▶ **What this task involves**: Set the material down again exactly, line by line, skipping each picture.
------ Available data ------
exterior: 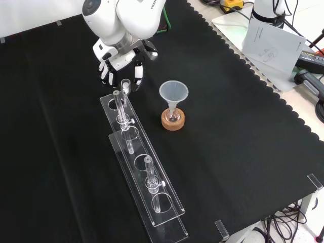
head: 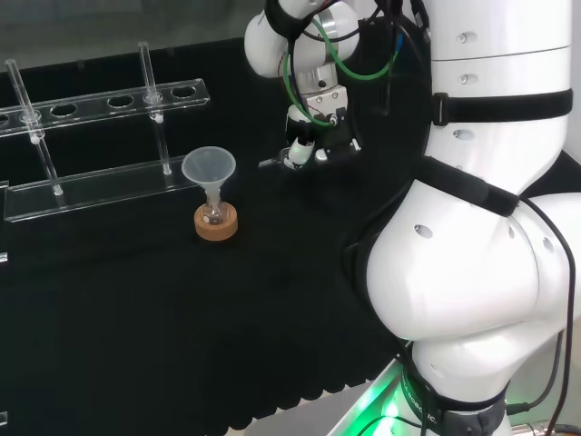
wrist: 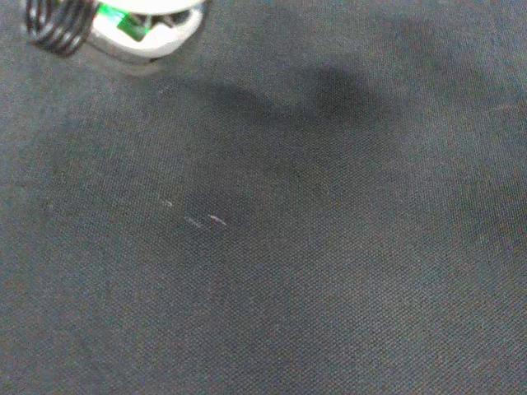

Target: Pick up the weighing funnel.

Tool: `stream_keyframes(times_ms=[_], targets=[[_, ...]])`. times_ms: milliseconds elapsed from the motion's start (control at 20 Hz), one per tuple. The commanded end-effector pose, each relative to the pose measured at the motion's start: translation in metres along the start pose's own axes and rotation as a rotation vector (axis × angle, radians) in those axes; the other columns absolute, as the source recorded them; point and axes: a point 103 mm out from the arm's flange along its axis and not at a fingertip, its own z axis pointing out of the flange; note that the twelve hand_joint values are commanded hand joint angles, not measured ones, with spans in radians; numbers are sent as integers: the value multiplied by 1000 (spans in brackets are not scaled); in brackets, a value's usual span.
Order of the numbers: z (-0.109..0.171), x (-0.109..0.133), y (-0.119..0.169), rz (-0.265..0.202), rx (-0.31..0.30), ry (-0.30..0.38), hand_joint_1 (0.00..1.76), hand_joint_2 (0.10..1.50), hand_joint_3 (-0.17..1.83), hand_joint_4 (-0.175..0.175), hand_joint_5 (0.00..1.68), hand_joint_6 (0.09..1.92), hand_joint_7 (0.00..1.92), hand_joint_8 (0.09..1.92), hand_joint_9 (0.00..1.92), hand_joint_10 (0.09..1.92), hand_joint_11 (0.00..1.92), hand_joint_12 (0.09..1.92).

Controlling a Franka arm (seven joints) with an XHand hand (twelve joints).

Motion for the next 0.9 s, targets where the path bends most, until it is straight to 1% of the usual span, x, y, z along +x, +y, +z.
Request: stream_keyframes(times_ms=[50,300,900], targets=[[5,-1,1,-7,-4,-13,1093,696,655,175,1184,830,514,683,790,508,548,1236],[12,4,3,-23,6,-61,1093,698,651,175,1182,830,513,684,789,506,552,1232],[17,7,2,-36,11,-124,1092,703,643,175,1181,830,512,686,789,505,559,1224]])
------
▶ **Exercise answer**:
exterior: 
head: 
wrist: 

Target: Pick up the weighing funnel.

Tool: `stream_keyframes(times_ms=[_], targets=[[_, ...]])`. times_ms: milliseconds elapsed from the motion's start (control at 20 Hz), one per tuple. The commanded end-effector pose, each relative to the pose measured at the motion's start: translation in metres along the start pose's own axes and rotation as a rotation vector (axis × angle, radians) in those axes; the other columns absolute, as the source recorded them; point and axes: a point 103 mm out from the arm's flange along its axis and not at a fingertip, its own z axis pointing out of the flange; note that the twelve hand_joint values are commanded hand joint angles, not measured ones, with spans in radians; numbers are sent as integers: the value multiplied by 1000 (spans in brackets are not scaled); in brackets, a value's usual span.
Order of the numbers: z (-0.109..0.171), x (-0.109..0.133), y (-0.119..0.169), rz (-0.265..0.202), rx (-0.31..0.30), ry (-0.30..0.38), hand_joint_1 (0.00..1.76), hand_joint_2 (0.10..1.50), hand_joint_3 (-0.17..1.83), hand_joint_4 (-0.175..0.175), hand_joint_5 (0.00..1.68), hand_joint_6 (0.09..1.92), hand_joint_7 (0.00..1.92), hand_joint_8 (0.09..1.92), hand_joint_9 (0.00..1.92), hand_joint_10 (0.09..1.92), hand_joint_11 (0.00..1.92), hand_joint_12 (0.09..1.92).

Controlling a Franka arm (seven joints) with an XHand hand (twelve joints).

Motion for the next 0.9 s, targets where the path bends most, until it is straight to 1% of the usual span, x, y, z along +x, +y, +z.
Request: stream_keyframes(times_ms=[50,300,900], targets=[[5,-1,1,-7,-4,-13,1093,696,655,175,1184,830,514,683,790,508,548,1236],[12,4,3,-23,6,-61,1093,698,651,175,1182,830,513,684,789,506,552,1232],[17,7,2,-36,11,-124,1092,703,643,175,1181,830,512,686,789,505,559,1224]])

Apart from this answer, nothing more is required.